- [Exercise aim]: Return, from the listing that follows, each line containing the word "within".
------ Exercise input ------
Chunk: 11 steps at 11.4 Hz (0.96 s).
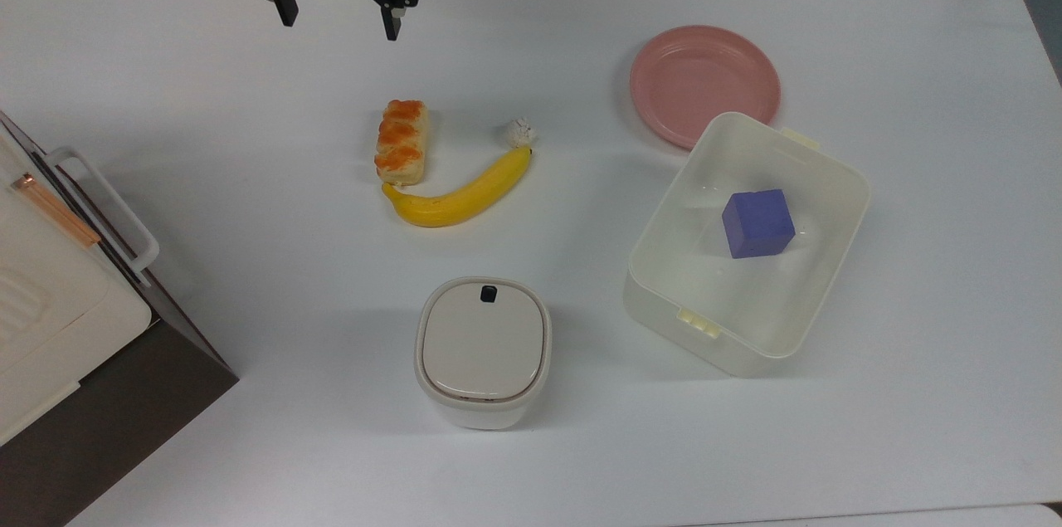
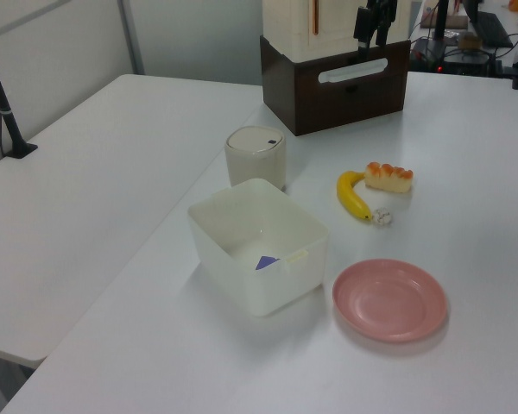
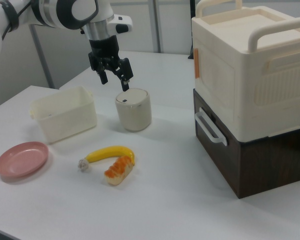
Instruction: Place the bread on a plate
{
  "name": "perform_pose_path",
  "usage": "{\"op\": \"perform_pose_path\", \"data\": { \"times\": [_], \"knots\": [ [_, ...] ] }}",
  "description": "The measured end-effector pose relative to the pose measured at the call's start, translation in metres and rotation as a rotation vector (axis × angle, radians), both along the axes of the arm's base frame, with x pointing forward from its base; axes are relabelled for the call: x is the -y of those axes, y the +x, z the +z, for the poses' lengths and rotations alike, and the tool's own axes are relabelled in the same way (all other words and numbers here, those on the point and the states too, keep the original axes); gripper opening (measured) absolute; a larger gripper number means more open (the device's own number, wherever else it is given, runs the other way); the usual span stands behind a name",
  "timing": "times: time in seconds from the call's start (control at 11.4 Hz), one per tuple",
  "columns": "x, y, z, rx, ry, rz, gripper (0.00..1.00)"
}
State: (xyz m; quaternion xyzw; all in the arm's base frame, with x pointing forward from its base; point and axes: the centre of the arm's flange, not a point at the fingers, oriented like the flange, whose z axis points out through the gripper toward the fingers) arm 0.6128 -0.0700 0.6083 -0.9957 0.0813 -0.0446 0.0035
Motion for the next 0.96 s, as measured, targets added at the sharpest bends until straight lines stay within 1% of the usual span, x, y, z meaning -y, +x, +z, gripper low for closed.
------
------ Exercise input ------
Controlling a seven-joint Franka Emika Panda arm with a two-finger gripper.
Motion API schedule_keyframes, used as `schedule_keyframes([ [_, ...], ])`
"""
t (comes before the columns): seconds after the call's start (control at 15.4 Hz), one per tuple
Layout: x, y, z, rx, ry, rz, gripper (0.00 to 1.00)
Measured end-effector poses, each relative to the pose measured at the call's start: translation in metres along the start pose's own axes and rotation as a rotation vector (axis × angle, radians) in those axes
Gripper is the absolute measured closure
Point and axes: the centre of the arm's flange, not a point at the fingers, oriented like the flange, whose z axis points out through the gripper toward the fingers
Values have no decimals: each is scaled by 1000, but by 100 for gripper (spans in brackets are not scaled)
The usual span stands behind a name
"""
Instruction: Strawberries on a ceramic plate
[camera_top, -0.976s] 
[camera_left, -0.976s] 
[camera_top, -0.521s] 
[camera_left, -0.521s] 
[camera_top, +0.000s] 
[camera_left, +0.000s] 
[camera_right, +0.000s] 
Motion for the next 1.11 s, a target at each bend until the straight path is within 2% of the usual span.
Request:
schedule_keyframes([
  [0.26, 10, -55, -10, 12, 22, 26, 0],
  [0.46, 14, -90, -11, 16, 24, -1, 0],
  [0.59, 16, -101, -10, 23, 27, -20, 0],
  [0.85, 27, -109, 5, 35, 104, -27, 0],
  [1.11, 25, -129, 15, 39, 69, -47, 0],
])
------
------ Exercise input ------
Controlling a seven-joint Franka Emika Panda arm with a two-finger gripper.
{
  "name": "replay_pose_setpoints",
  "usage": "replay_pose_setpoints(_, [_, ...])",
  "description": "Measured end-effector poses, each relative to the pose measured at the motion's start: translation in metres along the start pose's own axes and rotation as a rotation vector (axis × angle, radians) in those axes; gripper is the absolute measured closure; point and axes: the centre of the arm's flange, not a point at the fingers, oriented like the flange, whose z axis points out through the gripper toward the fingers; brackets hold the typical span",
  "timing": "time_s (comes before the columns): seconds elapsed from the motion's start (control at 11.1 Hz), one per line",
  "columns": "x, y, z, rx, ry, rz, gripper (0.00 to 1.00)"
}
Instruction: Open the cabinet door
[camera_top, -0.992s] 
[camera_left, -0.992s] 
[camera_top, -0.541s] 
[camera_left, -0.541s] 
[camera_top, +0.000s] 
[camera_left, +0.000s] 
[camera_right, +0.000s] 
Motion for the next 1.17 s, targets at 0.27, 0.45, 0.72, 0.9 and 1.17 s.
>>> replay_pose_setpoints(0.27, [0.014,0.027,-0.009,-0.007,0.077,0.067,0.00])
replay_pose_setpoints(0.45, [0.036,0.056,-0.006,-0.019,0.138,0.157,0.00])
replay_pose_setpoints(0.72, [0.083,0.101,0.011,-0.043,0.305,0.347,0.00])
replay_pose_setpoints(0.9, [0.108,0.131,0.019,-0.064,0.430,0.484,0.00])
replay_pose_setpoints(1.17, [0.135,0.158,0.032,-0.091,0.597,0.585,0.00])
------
- [Answer area]:
Motion for the next 0.96 s, as measured, targets added at the sharpest bends until straight lines stay within 1% of the usual span, x, y, z meaning -y, +x, +z, gripper low for closed.
Motion for the next 1.11 s, a target at each bend until the straight path is within 2% of the usual span.

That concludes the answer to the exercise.